“No: he is well—in health; thank you kindly, Monsieur.”

“But his pay is not enough to help you, and of course he can get no work. Excuse me if I stopped you. It is because I owed Armand Monnier a little debt for work, and I am ashamed to say that it quite escaped my memory in these terrible events. Allow me, Madame, to pay it to you,” and he thrust his purse into her hand. “I think this contains about the sum I owed; if more or less, we will settle the difference later. Take care of yourself.”

He was turning away when the woman caught hold of him.

“Stay, Monsieur. May Heaven bless you!—but—but tell me what name I am to give to Armand. I can’t think of any one who owed him money. It must have been before that dreadful strike, the beginning of all our woes. Ah, if it were allowed to curse any one, I fear my last breath would not be a prayer.”

“You would curse the strike, or the master who did not forgive Armand’s share in it?”

“No, no,—the cruel man who talked him into it—into all that has changed the best workman, the kindest heart—the—the—” again her voice died in sobs.

“And who was that man?” asked De Mauleon, falteringly.

“His name was Lebeau. If you were a poor man, I should say ‘Shun him.’”

“I have heard of the name you mention; but if we mean the same person, Monnier cannot have met him lately. He has not been in Paris since the siege.”

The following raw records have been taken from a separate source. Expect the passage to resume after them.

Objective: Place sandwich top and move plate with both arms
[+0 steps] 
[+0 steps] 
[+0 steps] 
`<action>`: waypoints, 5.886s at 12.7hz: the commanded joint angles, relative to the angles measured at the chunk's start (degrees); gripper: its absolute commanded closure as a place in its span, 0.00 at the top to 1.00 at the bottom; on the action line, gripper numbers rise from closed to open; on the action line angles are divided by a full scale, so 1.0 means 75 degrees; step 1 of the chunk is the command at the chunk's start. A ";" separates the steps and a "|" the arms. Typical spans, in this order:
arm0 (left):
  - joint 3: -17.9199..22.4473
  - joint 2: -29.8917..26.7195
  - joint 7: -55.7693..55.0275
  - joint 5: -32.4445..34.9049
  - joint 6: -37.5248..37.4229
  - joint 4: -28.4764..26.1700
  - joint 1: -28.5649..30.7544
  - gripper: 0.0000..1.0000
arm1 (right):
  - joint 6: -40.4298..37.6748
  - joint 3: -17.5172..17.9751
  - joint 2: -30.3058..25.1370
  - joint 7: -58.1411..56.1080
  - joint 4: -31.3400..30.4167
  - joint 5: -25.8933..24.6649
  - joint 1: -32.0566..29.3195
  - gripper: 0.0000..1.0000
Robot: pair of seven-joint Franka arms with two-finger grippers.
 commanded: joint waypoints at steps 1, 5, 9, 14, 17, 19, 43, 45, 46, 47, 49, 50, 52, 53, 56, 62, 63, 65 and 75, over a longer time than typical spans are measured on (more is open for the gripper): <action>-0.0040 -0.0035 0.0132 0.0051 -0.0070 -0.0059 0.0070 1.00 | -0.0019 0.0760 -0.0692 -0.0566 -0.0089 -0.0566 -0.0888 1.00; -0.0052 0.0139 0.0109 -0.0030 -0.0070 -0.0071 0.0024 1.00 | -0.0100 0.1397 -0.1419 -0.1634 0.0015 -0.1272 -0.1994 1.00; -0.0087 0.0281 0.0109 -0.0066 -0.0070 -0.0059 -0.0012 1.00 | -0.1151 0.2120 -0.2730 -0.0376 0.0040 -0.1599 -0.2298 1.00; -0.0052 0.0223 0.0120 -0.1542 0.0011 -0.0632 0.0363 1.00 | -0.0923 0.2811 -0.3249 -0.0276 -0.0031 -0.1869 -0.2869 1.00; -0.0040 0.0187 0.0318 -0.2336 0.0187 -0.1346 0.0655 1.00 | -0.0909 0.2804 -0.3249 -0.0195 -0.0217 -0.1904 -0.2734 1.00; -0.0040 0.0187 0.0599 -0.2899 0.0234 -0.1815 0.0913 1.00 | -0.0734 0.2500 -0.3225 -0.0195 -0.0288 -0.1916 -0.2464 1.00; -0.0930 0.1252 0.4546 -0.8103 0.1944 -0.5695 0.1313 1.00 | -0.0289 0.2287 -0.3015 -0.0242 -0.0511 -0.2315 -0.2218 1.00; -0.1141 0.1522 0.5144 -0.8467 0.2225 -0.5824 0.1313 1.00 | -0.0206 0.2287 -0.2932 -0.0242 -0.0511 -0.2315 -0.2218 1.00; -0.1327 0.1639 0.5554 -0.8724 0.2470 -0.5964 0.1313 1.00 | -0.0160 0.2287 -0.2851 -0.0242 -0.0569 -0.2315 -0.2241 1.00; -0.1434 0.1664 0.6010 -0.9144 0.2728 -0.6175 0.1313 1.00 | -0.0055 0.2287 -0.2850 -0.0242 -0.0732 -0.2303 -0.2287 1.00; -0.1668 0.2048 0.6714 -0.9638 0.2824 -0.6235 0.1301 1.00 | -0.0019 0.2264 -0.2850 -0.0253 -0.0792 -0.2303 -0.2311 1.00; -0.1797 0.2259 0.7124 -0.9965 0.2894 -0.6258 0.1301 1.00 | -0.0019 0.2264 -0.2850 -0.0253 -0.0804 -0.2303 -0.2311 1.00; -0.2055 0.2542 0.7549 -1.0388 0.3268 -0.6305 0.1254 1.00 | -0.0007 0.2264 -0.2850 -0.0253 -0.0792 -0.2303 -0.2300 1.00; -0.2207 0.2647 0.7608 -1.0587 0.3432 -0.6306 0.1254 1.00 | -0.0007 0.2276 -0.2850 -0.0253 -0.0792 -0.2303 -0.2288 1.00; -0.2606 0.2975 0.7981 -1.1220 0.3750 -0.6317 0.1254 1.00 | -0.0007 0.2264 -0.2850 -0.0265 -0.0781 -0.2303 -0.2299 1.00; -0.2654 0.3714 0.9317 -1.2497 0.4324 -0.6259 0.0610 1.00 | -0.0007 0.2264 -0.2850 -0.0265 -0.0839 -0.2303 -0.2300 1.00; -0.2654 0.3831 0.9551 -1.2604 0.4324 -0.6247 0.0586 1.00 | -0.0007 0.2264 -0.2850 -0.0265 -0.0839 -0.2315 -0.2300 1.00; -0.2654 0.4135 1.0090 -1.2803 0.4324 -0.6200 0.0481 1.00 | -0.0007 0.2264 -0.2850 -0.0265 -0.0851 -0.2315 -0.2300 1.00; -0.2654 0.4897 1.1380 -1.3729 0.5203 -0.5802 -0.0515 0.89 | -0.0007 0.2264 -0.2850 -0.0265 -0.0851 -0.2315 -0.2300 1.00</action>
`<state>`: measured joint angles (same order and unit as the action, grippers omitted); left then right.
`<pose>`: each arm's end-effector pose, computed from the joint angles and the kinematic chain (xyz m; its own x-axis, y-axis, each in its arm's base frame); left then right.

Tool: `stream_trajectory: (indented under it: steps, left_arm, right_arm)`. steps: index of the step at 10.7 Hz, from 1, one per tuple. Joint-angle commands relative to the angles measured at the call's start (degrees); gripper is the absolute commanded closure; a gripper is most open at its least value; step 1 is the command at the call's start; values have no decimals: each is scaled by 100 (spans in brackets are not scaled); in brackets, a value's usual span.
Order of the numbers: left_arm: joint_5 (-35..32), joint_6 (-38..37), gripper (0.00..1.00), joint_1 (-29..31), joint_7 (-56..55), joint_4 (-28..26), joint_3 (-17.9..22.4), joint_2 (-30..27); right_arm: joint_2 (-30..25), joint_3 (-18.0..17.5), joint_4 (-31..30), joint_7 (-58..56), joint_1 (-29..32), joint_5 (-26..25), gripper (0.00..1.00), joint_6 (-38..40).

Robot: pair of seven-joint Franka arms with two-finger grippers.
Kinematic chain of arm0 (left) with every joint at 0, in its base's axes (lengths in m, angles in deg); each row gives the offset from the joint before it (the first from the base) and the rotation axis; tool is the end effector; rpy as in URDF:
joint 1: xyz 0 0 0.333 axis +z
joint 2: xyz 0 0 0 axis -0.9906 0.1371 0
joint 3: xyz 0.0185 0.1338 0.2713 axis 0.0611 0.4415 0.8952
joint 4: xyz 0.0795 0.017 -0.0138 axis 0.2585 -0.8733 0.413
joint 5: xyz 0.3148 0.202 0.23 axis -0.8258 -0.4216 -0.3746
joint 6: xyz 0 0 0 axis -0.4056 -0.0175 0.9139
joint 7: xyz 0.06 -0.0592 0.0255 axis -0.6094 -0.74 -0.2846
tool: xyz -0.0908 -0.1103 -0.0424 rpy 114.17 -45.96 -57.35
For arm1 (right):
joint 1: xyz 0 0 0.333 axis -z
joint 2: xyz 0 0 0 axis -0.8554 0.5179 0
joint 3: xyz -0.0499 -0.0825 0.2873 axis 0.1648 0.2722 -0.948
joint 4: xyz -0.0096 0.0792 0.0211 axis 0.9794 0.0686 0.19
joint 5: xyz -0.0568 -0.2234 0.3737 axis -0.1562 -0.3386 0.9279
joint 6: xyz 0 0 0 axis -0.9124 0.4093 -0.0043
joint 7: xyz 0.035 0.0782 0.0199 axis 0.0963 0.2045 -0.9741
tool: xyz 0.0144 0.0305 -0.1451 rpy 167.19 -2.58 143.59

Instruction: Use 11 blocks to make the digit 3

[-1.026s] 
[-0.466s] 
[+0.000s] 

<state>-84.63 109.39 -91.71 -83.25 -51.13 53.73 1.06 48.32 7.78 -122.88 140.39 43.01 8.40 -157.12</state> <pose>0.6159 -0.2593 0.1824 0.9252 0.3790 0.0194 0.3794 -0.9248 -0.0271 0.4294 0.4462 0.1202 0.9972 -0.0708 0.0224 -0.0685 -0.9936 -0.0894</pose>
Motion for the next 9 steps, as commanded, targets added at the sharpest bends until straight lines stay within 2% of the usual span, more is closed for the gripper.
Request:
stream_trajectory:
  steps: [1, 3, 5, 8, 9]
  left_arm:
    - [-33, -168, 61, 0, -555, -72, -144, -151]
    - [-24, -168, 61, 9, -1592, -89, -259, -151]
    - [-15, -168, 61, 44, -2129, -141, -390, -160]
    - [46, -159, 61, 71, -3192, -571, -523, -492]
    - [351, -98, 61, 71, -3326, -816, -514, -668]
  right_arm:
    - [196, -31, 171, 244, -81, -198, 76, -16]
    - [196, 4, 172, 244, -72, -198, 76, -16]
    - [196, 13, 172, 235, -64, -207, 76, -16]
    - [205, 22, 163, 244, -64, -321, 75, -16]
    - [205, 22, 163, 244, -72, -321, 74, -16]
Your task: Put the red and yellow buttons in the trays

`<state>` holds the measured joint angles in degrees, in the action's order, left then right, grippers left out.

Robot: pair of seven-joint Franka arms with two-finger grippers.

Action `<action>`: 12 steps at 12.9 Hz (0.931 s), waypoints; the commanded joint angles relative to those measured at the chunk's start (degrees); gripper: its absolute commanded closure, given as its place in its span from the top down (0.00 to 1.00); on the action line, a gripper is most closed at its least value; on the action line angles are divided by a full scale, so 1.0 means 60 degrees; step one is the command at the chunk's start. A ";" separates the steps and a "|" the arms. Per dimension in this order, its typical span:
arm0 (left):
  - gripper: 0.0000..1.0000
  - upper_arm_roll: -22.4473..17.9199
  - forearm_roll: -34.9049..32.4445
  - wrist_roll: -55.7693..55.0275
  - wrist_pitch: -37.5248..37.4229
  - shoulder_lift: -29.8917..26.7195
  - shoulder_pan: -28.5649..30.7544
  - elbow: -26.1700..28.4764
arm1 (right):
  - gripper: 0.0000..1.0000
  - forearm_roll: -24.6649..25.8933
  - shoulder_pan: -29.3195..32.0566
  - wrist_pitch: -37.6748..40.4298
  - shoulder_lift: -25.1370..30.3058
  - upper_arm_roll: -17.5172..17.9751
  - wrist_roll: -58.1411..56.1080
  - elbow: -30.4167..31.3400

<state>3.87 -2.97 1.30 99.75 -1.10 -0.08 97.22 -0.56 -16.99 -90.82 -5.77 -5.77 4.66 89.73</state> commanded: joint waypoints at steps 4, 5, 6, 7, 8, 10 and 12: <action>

“I suppose not, the coward! He ruined us—us who were so happy before; and then, as Armand says, cast us away as instruments he had done with. But—but if you do know him, and do see him again, tell him—tell him not to complete his wrong—not to bring murder on Armand’s soul. For Armand isn’t what he was—and has become, oh, so violent! I dare not take this money without saying who gave it. He would not take money as alms from an aristocrat. Hush! he beat me for taking money from the good Monsieur Raoul de Vandemar—my poor Armand beat me!”